New Leak Puts "Stake In The Heart" Of Trump's Muslim Ban Rationale - 0 views

  • In a major scoop said to put a “stake in the heart of the Muslim ban,” MSNBC‘s Rachel Maddow reported Thursday evening on a new leaked Department of Homeland Security (DHS) analysis which essentially shreds the Trump administration’s rationale for banning travel from seven Muslim-majority nations. The document, prepared by DHS’ internal intelligence agency, the Office of Intelligence and Analysis, concludes that the majority of foreign-born, U.S.-based violent extremists were radicalized several years after their entry into the U.S.

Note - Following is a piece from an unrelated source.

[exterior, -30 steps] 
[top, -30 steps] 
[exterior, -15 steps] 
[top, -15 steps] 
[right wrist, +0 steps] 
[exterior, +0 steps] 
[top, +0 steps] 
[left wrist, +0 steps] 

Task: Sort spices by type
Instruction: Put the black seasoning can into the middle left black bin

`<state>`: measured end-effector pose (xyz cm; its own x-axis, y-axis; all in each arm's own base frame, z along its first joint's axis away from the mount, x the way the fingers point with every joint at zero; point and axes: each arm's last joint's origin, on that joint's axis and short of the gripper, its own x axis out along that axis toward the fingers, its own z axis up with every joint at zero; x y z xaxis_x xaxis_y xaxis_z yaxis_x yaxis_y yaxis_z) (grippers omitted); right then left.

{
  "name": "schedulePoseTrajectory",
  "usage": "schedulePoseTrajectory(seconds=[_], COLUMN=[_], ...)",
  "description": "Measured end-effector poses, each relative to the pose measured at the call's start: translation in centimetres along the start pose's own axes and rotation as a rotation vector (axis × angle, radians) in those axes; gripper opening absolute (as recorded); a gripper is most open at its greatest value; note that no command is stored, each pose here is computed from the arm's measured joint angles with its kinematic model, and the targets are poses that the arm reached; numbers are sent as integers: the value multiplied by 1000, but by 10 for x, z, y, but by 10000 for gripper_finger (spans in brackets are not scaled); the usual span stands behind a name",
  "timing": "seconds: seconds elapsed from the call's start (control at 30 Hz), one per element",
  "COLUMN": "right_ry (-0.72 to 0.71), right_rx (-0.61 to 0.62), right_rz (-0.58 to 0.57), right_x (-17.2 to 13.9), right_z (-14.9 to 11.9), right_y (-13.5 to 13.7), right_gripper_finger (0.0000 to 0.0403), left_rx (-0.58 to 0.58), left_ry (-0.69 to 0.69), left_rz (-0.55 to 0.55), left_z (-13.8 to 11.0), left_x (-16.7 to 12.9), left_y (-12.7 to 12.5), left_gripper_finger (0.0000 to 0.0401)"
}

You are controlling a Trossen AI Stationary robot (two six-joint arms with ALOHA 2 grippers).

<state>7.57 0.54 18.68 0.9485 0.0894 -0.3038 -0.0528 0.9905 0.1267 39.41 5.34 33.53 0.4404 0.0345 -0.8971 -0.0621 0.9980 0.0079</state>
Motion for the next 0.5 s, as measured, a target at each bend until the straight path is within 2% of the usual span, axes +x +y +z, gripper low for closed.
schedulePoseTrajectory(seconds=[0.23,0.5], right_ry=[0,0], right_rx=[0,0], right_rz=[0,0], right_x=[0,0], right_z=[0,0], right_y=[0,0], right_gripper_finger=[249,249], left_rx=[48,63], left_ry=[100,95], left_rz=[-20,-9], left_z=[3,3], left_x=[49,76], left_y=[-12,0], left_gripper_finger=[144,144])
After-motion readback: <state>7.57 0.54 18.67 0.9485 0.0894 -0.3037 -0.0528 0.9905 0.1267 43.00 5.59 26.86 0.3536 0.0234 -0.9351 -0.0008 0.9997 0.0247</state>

  • The Washington Post‘s Greg Sargent on Friday suggested that the leaked analysis could be part of the “real reason for the delay,” rather than the stated reason of not wanting to sully the warm reception received by the president after his joint-session speech Tuesday evening. “The Trump administration can’t solve the problem that has always bedeviled this policy, which is that there isn’t any credible national security rationale for it,” he wrote. “Unlike on the campaign trail, when you’re governing, you actually have to have justification for what you’re proposing, or you often run into trouble.” Similarly, Maddow observed that “they really do have a problem here,” pointing to the document’s key finding, which states that “most foreign-born, U.S.-based violent extremists are likely radicalized several years after their entry to the United States, limiting the ability of screening and vetting officials to prevent their entry because of national security concerns.” “The national security justification for this whole ban—this setting up of extreme vetting—is bull-pucky,” Maddow said. “There’s nothing they can set up at the border to tell you years down the road who might become…a radical and violent person years from now.” This latest leak follows the release of another DHS analysis last week that similarly undermined the Trump administration’s claim that people traveling from Syria, Iran, Iraq, Yemen, Sudan, Libya, and Somalia pose a severe threat to the United States. That document, obtained by the Associated Press, concluded that “citizenship is an ‘unlikely indicator’ of terrorism threats to the United States and that few people from the countries Trump listed in his travel ban have carried out attacks or been involved in terrorism-related activities in the U.S. since Syria’s civil war started in 2011,” as AP reported. Taken together, the two documents throw cold water on most of the administration’s stated justification for the pending executive order.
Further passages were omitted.